Выбрать главу

Из подслушанных разговоров старый партизан знал, как и почему появились здесь жандармы.

Утром, перед восходом солнца, двое из них уснули. Третий жандарм стоял на посту, но и он клевал носом.

Партизаны навалились на него и смяли, не дав крикнуть. Потом прикончили спящих.

Это произошло утром 10 августа, в пятницу. Пользуясь паролем и рацией жандармского поста, Ли Фан-гу несколько раз радировал Гото 11 и дважды 12 августа о том, что русский беглец пока не обнаружен. В тот же день, в воскресенье, 12 августа, на партизанской базе появился Хаттори. Узнав от него о том, что облава „охотников“ отменена, а стало быть, не придет и баржа в бухту Трех Скал, Ли Фан-гу и придумал ту инсценировку, о которой было рассказано выше, относительно якобы выслеженного жандармами русского беглеца. Когда затребованная им „для поимки русского“ самоходная баржа приблизилась к бухте Трех Скал, Ли Фан-гу, чтобы дать возможность Тиба и Грибанову захватить ее, очередной радиограммой отвлек отряд поручика Гото подальше от берега.
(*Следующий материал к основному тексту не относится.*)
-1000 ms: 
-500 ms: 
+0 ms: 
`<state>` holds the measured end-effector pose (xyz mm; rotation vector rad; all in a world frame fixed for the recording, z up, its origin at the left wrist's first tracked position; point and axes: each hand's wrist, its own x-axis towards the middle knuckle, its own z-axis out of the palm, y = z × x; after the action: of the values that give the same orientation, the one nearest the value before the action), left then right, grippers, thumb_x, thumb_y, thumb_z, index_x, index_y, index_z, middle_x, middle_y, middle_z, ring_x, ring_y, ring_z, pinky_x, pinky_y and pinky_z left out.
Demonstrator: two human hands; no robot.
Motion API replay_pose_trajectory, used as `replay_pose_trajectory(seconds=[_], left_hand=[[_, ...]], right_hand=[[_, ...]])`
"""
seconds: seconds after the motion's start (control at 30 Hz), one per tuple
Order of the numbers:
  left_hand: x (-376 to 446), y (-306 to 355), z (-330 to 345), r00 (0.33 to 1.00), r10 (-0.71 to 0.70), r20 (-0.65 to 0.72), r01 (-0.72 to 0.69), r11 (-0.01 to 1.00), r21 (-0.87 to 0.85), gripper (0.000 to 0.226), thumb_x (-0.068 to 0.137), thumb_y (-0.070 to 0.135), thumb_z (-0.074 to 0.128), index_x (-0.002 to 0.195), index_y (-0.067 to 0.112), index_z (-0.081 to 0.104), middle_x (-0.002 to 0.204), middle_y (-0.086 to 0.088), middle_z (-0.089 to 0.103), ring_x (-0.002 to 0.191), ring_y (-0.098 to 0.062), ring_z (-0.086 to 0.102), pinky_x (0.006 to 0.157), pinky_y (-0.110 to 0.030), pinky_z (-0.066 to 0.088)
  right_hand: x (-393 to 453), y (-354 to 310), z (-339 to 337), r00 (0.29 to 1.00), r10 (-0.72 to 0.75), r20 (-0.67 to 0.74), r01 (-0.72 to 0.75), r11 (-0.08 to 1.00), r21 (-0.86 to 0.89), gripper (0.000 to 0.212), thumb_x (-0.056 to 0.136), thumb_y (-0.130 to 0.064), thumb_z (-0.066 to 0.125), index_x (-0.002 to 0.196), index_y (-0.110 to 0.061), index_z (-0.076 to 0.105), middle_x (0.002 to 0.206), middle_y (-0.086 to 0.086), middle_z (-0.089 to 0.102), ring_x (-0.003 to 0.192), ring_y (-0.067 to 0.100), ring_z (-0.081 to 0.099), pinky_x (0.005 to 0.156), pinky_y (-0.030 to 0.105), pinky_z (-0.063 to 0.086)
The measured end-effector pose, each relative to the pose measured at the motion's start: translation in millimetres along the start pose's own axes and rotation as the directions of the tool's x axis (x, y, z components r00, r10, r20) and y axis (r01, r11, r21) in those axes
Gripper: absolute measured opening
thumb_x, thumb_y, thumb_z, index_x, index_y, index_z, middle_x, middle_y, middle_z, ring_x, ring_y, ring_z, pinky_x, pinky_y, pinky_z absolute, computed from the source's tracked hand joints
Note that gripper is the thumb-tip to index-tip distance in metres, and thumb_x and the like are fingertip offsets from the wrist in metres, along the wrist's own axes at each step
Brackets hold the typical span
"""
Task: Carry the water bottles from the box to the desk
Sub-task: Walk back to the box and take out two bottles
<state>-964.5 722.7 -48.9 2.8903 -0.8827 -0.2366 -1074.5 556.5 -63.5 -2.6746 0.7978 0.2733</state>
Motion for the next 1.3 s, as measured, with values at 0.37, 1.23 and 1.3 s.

Тиба, Грибанов и Кэ Сун-ю, разумеется, не знали, что баржа вызвана Ли Фан-гу. Они считали, что это „охотники“ прибыли для облавы. Но так как баржа проходила под скалой, на которой было убежище партизан, Тиба и Грибанов хорошо слышали разговор жандармов и поняли, что это не „охотники“, а специальный отряд, имеющий какое-то особое назначение. Но самое главное состояло в том, что Кэ Сун-ю угадал в шкипере ефрейтора Кураока, а в мотористе все узнали Комадзава… И как только отряд сошел на берег и вместе с поручиком Гото углубился в лес, партизаны стали готовиться к захвату баржи.

Комадзава достал удочки и закинул их прямо с баржи в бухту. Скоро он стал выхватывать бычков и камбал. Кураока растянулся на брезенте рядом с моторным отделением и по-видимому уснул, потому что за все время ни разу не поднял головы. Третий член экипажа — солдат — расположился у пулемета.

Так прошло часа два. Солдата у пулемета сменил Комадзава, и солдат растянулся на брезенте рядом с Кураока, вероятно, тоже уснул.

Выждав еще с полчаса, Тиба решил, что наступила пора действовать. Партизаны спустились со скалы, по зарослям подобрались к распадку, выходящему к бухте. До баржи оставалось метров тридцать. Решено было, что Тиба выйдет один, а тем временем все остальные возьмут на прицел Кураока и солдата.

Тиба вышел из зарослей спокойно, неторопливо. Комадзава, лежа рядом с пулеметом, не прекращал удить рыбу. Когда он увидел, что к барже идет человек, то не обернулся к пулемету. Он сразу узнал Тиба и приветственно помахал ему рукой. Потом показал на пулемет и на лежащих Кураока и солдата: дескать, может быть, направить огонь на них?

Тиба на цыпочках поднялся на баржу. Но как ни был он осторожен, чуткий Кураока проснулся, вскочил на ноги и, глупо тараща глаза на офицера, вытянулся по команде „смирно“: Тиба ведь был в форме капитана.

— Как с запасом горючего, господин ефрейтор? — спросил Тиба.

— Полный комплект, господин капитан.

— Неприкосновенный запас в сохранности?

— Так точно.

— Личное оружие у команды есть?

— Винтовки, господин капитан. В боекомплекте — ручной пулемет с запасом патронов.

Тиба достал из кармана пистолет и скомандовал Кураока:

— Оружие сложить вот здесь, — он показал на надстройку моторного отделения.

Только тут ефрейтор и солдат поняли, что творится неладное, но, уже ничего не могли сделать. Сложив оружие в указанном месте, они отошли в сторону и стали ждать, что будет дальше.

Тиба повернулся к берегу и сделал знак рукой, приглашая на баржу своих товарищей. Минуты через три — четыре те уже были здесь, и Тиба, показывая на Грибанова, приказал ефрейтору Кураока:

— Доставить этого товарища туда, куда он скажет. Малейшее неповиновение, порча мотора или другие формы противодействия будут стоить вам жизни: этому товарищу дано право расстреливать на месте за неповиновение. Повторите приказание, ефрейтор!